The Tea House, Southbank

The Tea House, Southbank
Robin Grow

Perhaps the largest and tallest building from the 19th century in Southbank is the Robur Tea House in Clarendon Street.

Built between 1887 and 1888, it began life as a six-storey warehouse for Fergus and Mitchell, printers and stationers.  From 1906 the building was occupied by merchants and shipping agents James Service and Co, importers of grocery items from India and the Far East who specialised in Robur Tea, hence the renaming of the building.

The Tea House once housed tea from around the world; it was a favourite beverage, renowned for its refreshing qualities and was stored in tea chests, popular with people moving house.

The building represents an era of revolutionary design and engineering for that time.
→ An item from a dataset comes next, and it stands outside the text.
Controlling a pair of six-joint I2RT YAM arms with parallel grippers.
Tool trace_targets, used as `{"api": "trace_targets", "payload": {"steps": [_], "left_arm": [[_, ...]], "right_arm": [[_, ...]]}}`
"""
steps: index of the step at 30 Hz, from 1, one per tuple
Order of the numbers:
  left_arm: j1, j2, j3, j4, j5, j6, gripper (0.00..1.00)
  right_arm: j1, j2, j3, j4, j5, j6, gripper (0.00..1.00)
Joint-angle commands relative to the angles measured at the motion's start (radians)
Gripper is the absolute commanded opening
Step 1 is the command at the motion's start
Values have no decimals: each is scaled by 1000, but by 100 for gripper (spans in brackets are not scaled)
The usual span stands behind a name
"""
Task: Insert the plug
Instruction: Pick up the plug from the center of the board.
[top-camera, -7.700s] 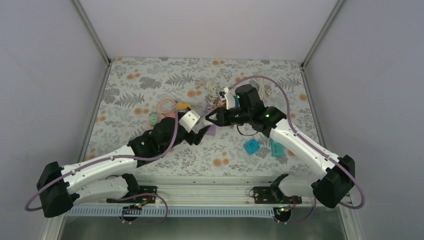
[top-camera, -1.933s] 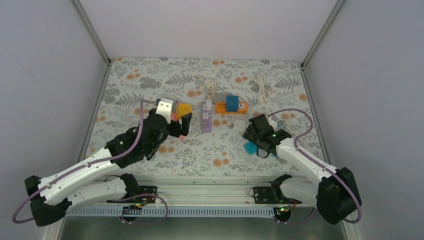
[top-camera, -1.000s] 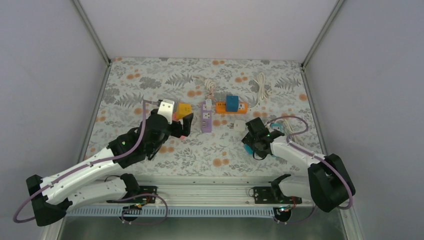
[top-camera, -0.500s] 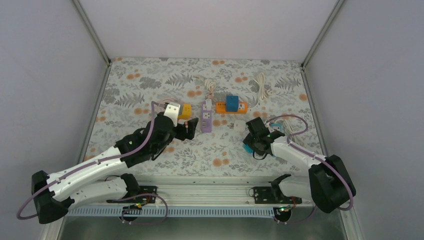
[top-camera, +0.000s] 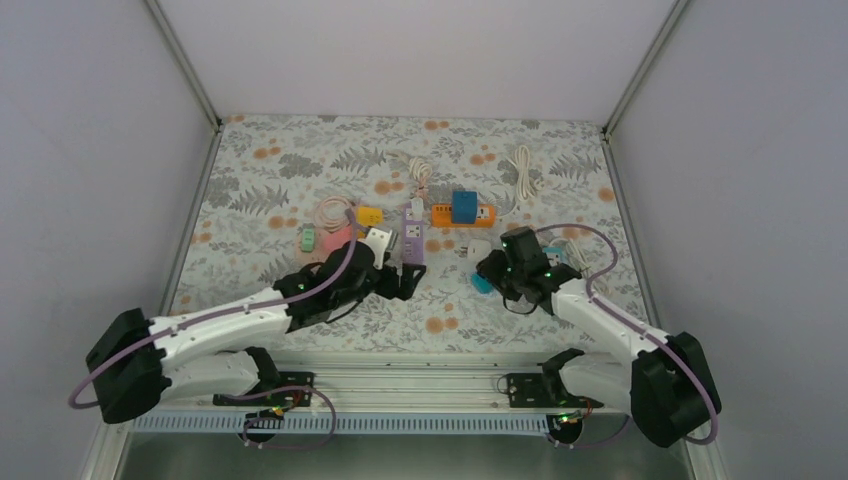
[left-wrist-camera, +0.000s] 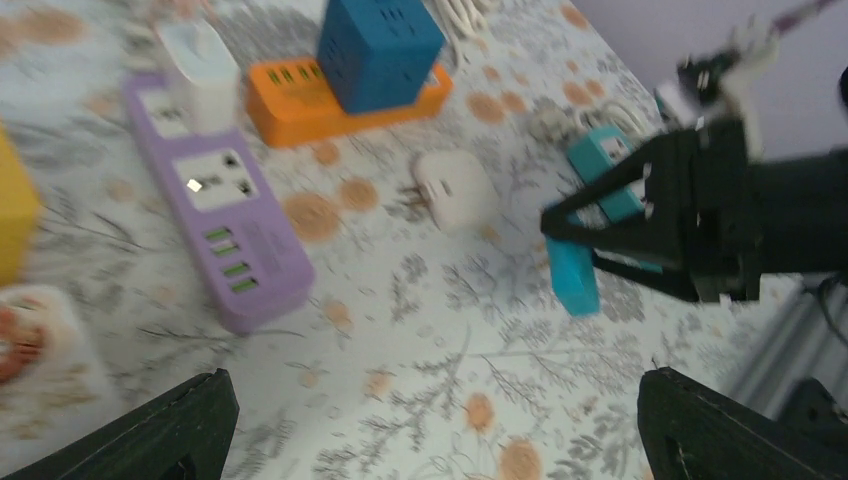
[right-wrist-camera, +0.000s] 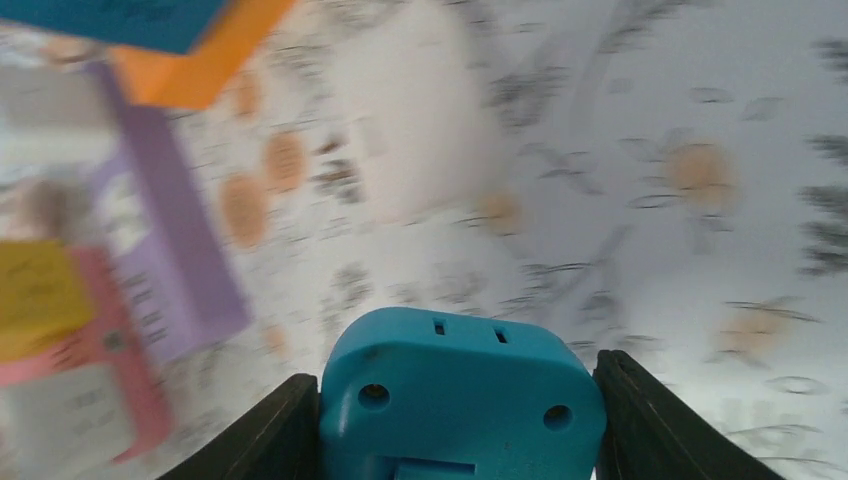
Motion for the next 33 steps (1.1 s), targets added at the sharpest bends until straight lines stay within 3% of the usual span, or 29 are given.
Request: {"api": "trace_targets", "payload": {"steps": [1,7,12,24,33], "left_arm": [[1,72,-31,215,179,-82,100],[26,101,-2,382,362,-201,100],[31,107,28,421,375,-231,97],[33,127,60,404,303,-232,62],[30,157,80,426,344,-227,47]], "right_arm": [[-8,-65,53,177,-232,-100,52],[-8,-136,71,377,-463,-244,55],[-8,-144,101,466,-601,-245,55],[-6,-135,122,552,-703,-187,55],[-5,-107,130,510,-670,-165,55]]}}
The architect was Nahum Barnet, responsible for many of Melbourne’s finest buildings, including office blocks, cinemas, and numerous factories and warehouses. The engineer was John Grainger.

 

 

The building is constructed of load-bearing red brick and provides six above-ground floors, which are separated by cream brick courses. The largely unadorned walls are amply supplied with windows. The timber floors are supported by cast iron columns and steel beams.

According to Heritage Victoria, the building is a simple box shape with ornamentation confined to a rendered central entrance surround on the east façade, which is reflected by an arched balcony the height of the top two floors.
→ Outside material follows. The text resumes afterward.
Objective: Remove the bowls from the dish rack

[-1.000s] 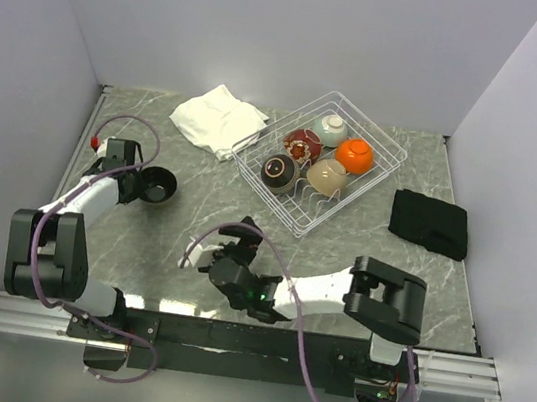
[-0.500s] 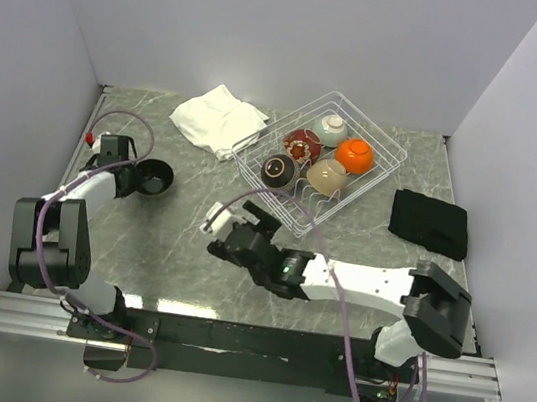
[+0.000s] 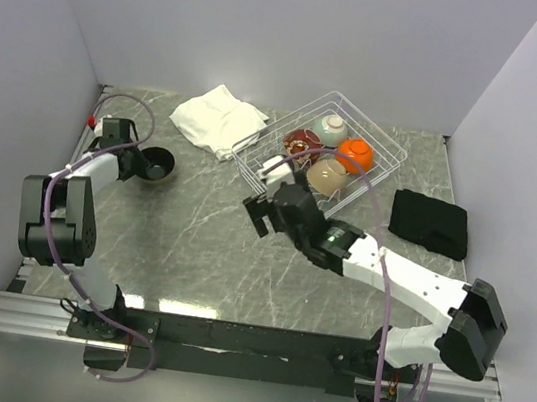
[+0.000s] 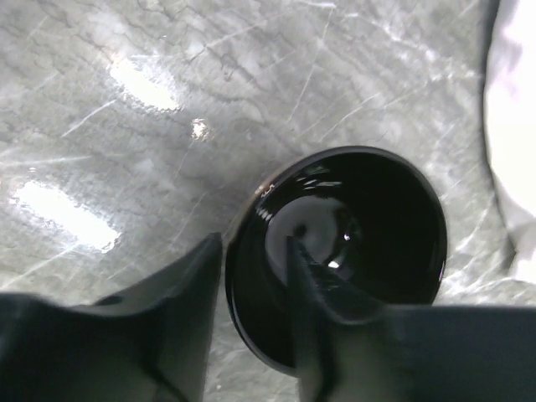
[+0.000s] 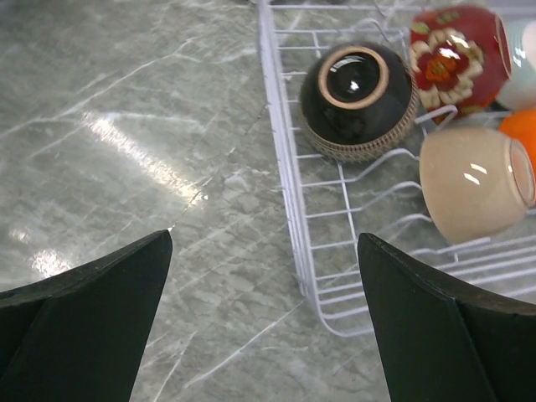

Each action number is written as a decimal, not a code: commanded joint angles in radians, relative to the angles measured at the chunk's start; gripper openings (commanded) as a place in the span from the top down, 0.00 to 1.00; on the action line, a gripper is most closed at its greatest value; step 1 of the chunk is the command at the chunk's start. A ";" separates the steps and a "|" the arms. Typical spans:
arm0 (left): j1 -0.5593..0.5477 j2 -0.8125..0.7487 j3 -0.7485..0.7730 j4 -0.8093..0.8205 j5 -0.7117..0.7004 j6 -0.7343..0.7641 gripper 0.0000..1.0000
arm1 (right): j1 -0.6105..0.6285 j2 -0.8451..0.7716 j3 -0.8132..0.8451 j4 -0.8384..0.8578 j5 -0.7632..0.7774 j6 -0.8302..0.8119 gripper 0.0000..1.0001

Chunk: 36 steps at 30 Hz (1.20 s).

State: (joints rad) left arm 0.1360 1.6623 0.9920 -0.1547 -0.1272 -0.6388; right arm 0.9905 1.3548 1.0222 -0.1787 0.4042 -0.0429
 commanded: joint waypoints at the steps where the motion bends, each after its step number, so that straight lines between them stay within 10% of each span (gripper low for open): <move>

However, the most notable feature of the building is the solution to the problem of foundations. It was erected on a swampy site and initial advice was that a building of the size proposed was not feasible.

Grainger devised a system of 450 ironbark piles and concrete rafts to support the six-storey structure. It was a remarkable solution, and no directly comparable buildings exist because such difficult foundations were not tackled again until after World War One.

Another innovation was the use of steel beams supporting the floors, one of the earliest uses of such technology in Victoria.

Numerous attempts have been made to update the Tea House, and the latest idea, in 2024, proposes a mixed-use development, comprising a hotel, high-end apartments, and office and retail spaces, which would transform the prominent Clarendon St site that sits close to Crown Casino and the Melbourne Convention and Exhibition Centre.

The Robur Tea Building (H0526) has been included on the Victorian Heritage Register since 1982, with its height and freestanding character making it a Southbank landmark.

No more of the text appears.